I felt like an asshole complaining about long days when she worked double shifts and saved lives, and I played make believe. “I mean, it’s nothing compared to what you do.”

“Oh, no! I couldneverdo what you do. All those people watching me. No. I would die.”

For so long, I’d been surrounded by people who wanted to be in the spotlight. Part of what drew me to Zoe was her aversion to it. She didn’t want attention. She was the first person in a long time I’d met who I knew didn’t want me or like me because of who I was. If anything, I had a feeling that who I was worked against me.

“How are AJ and Walter?” I asked. I’d actually missed them, too. AJ was a really good kid. I saw a lot of myself in him. He was smart, creative, and had a tough time concentrating in school. He was also a lot more sensitive than I think he let on.

Walter reminded me a lot of Jerry Lennox, the man who had played my grandfather on Happy Trails, whose birthday I’d gotten tattooed on my chest in Roman numerals. They were both old-school, no-nonsense men who didn’t have a mean bone in their bodies. They were protectors, stubborn, and proud. I missed Jerry since he passed away, and I’d found myself missing Walter these past couple weeks.

“Walter’s good. He started going to bingo at the VFW, so that’s been getting him out of the house.”

“Oh, that sounds fun.”

“And um AJ, actually, um speaking of AJ, he’s good, and he was wondering, well, when were you going to be back in town?”

We wrapped here in twelve days and started filming in Firefly in fourteen. I had meetings, podcasts, and a commercial shoot in Los Angeles and New York booked for the two days in between. “I was going to fly in the morning of the twelfth from New York.”

“Oh.” There was a beat of silence. “Okay.”

“Why do you ask?”

“Nothing.
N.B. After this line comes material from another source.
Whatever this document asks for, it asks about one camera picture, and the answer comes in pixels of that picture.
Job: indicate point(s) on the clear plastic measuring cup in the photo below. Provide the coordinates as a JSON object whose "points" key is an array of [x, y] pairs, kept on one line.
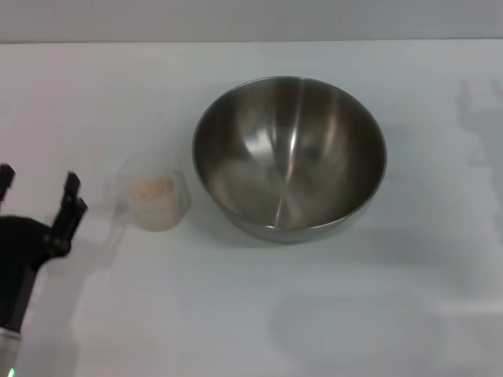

Never mind.”

“You wouldn’t have asked if it was nothing.”

She took a breath and then exhaled. “AJ just wanted to invite you to his birthday party, but I’ll tell him that you’re not going to be in town?—”

“When is it?”

“It doesn’t matter.”

“Just tell me. When is it?”

“No, really. It doesn’t matter. You said there was something you wanted to talk to me about?”

Zoe’s tone changed from friendly to professional. It was clear she didn’t want me to push the subject, and I had a gut feeling that if I did, she would get off the phone, which was the last thing I wanted.